* EXERCISE REQUIREMENTS
Copy out the data below, all of it, exactly.

* GIVEN MATERIAL
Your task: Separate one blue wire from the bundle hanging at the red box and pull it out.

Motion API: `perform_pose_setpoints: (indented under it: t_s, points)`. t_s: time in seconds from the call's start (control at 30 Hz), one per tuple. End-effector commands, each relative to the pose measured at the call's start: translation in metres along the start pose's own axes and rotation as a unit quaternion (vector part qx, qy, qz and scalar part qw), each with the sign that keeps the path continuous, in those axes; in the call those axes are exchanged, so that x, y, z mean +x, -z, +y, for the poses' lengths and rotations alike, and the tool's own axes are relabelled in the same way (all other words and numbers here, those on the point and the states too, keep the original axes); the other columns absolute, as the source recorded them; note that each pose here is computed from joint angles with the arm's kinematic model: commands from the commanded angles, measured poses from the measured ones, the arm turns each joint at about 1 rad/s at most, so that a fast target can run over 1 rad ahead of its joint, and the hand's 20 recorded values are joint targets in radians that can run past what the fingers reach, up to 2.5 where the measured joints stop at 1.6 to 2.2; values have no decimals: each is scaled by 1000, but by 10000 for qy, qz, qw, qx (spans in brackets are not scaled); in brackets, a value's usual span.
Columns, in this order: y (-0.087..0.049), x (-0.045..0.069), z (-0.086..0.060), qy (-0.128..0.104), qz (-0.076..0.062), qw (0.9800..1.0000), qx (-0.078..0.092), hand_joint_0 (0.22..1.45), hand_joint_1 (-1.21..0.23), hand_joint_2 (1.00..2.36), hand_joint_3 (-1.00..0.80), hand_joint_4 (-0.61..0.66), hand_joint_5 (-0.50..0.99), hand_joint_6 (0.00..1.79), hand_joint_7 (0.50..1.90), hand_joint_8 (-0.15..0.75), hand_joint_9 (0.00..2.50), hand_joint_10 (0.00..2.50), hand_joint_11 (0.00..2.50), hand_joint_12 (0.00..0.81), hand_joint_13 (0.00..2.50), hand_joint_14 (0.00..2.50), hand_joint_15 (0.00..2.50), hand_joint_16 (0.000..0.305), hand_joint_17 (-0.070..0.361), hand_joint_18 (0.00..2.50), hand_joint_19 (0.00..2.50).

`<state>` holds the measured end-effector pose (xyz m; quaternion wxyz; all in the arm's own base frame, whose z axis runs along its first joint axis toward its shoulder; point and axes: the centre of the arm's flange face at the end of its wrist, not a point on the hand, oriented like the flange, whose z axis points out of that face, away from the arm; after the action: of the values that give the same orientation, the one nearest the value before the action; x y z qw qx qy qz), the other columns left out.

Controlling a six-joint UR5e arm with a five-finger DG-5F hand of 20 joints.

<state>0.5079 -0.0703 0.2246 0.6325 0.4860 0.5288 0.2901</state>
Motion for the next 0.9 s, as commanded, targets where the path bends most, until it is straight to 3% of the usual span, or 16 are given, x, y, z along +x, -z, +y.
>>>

* SOLVED PROBLEM
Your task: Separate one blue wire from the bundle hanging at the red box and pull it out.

Motion API: `perform_pose_setpoints: (indented under it: t_s, points)`. t_s: time in seconds from the call's start (control at 30 Hz), one per tuple. End-effector commands, each relative to the pose measured at the call's start: translation in metres along the start pose's own axes and rotation as a unit quaternion (vector part qx, qy, qz and scalar part qw), each with the sign that keeps the path continuous, in those axes; in the call those axes are exchanged, so that x, y, z mean +x, -z, +y, for the poses' lengths and rotations alike, and the tool's own axes are relabelled in the same way (all other words and numbers here, those on the point and the states too, keep the original axes); the other columns absolute, as the source recorded them; note that each pose here is computed from joint angles with the arm's kinematic model: commands from the commanded angles, measured poses from the measured ones, the arm turns each joint at about 1 rad/s at most, so that a fast target can run over 1 rad ahead of its joint, and the hand's 20 recorded values are joint targets in radians that can run past what the fingers reach, up to 2.5 where the measured joints stop at 1.6 to 2.2; values have no decimals: each is scaled by 1000, but by 10000 for qy, qz, qw, qx (spans in brackets are not scaled); in brackets, a value's usual span.
Columns, in this order: y (-0.087..0.049), x (-0.045..0.069), z (-0.086..0.060), qy (-0.128..0.104), qz (-0.076..0.062), qw (0.9800..1.0000), qx (-0.078..0.092), hand_joint_0 (0.22..1.45), hand_joint_1 (-1.21..0.23), hand_joint_2 (1.00..2.36), hand_joint_3 (-1.00..0.80), hand_joint_4 (-0.61..0.66), hand_joint_5 (-0.50..0.99), hand_joint_6 (0.00..1.79), hand_joint_7 (0.50..1.90), hand_joint_8 (-0.15..0.75), hand_joint_9 (0.00..2.50), hand_joint_10 (0.00..2.50), hand_joint_11 (0.00..2.50), hand_joint_12 (0.00..0.81), hand_joint_13 (0.00..2.50), hand_joint_14 (0.00..2.50), hand_joint_15 (0.00..2.50), hand_joint_16 (0.000..0.305), hand_joint_17 (-0.070..0.361), hand_joint_18 (0.00..2.50), hand_joint_19 (0.00..2.50).

`<state>` holds the measured end-effector pose (xyz m; quaternion wxyz; all in the arm's own base frame, whose z axis runs along its first joint axis toward its shoulder; point and axes: the centre of the arm's flange face at the end of its wrist, not a point on the hand, oriented like the flange, whose z axis points out of that face, away from the arm; after the action: of the values that give the same orientation, the one nearest the value before the action; x y z qw qx qy qz), the other columns left out.

Controlling a six-joint UR5e arm with a five-finger DG-5F hand of 20 joints.

<state>0.5079 -0.0703 0.2246 0.6325 0.4860 0.5288 0.2901</state>
Motion for the next 0.9 s, as commanded, targets where the path bends most, until it is straight to 3% of the usual span, or 16 are given, x, y, z along +x, -z, +y.
>>>

The response is now finished.